Output, exactly as written, the lines of the data below from the one containing "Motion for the" to the end.

*** Opening of SOURCE MATERIAL ***

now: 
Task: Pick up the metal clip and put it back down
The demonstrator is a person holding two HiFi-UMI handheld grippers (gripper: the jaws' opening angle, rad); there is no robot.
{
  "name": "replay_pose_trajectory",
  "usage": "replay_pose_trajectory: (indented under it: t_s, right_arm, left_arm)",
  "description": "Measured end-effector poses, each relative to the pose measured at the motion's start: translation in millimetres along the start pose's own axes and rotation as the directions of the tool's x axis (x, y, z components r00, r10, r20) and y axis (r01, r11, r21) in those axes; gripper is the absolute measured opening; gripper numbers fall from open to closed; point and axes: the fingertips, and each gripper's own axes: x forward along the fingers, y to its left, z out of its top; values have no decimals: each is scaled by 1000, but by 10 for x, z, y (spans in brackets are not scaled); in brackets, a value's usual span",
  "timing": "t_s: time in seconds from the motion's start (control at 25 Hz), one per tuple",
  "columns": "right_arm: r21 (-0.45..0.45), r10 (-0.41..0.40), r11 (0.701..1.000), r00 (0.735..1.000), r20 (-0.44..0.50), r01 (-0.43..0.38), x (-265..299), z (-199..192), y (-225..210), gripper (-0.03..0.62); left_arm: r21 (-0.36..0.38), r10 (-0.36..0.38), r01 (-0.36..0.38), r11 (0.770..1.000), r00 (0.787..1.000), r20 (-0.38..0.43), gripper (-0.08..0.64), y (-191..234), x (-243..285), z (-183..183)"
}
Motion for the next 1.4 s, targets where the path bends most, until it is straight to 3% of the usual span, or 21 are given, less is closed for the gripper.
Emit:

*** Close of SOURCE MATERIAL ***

EXERCISE OUTPUT:
Motion for the next 1.4 s, targets where the path bends most, until it is straight to 3% of the usual span, or 21 are given, less is closed for the gripper.
Emit:

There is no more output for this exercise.